### The task
Could you restate every line of the data word for word?

### Information supplied
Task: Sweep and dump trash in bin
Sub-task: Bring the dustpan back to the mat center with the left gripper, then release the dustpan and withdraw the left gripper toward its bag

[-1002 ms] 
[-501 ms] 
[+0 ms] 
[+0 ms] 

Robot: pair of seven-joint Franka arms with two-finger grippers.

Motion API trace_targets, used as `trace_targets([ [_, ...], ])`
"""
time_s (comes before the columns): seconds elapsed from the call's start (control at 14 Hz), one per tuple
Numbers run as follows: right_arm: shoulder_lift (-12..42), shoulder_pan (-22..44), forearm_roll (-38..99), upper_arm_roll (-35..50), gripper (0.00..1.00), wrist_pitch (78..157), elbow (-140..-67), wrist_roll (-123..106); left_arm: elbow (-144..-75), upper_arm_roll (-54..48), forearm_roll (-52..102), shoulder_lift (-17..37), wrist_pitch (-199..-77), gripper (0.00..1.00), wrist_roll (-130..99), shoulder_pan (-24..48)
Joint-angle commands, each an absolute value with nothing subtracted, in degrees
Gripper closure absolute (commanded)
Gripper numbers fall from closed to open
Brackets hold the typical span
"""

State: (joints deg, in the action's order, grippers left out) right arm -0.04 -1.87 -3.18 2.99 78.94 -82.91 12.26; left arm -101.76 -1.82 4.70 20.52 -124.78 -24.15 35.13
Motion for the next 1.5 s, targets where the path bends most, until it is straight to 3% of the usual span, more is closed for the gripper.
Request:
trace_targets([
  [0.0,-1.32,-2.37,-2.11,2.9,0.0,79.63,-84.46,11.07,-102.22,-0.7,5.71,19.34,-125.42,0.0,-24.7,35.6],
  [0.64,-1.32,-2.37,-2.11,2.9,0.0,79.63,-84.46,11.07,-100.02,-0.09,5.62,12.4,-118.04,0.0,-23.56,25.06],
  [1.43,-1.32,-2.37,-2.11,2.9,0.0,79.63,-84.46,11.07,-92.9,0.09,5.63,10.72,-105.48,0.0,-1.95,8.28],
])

### Response
Task: Sweep and dump trash in bin
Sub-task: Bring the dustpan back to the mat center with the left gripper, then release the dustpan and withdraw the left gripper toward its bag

[-1002 ms] 
[-501 ms] 
[+0 ms] 
[+0 ms] 

Robot: pair of seven-joint Franka arms with two-finger grippers.

Motion API trace_targets, used as `trace_targets([ [_, ...], ])`
"""
time_s (comes before the columns): seconds elapsed from the call's start (control at 14 Hz), one per tuple
Numbers run as follows: right_arm: shoulder_lift (-12..42), shoulder_pan (-22..44), forearm_roll (-38..99), upper_arm_roll (-35..50), gripper (0.00..1.00), wrist_pitch (78..157), elbow (-140..-67), wrist_roll (-123..106); left_arm: elbow (-144..-75), upper_arm_roll (-54..48), forearm_roll (-52..102), shoulder_lift (-17..37), wrist_pitch (-199..-77), gripper (0.00..1.00), wrist_roll (-130..99), shoulder_pan (-24..48)
Joint-angle commands, each an absolute value with nothing subtracted, in degrees
Gripper closure absolute (commanded)
Gripper numbers fall from closed to open
Brackets hold the typical span
"""

State: (joints deg, in the action's order, grippers left out) right arm -0.04 -1.87 -3.18 2.99 78.94 -82.91 12.26; left arm -101.76 -1.82 4.70 20.52 -124.78 -24.15 35.13
Motion for the next 1.5 s, targets where the path bends most, until it is straight to 3% of the usual span, more is closed for the gripper.
Request:
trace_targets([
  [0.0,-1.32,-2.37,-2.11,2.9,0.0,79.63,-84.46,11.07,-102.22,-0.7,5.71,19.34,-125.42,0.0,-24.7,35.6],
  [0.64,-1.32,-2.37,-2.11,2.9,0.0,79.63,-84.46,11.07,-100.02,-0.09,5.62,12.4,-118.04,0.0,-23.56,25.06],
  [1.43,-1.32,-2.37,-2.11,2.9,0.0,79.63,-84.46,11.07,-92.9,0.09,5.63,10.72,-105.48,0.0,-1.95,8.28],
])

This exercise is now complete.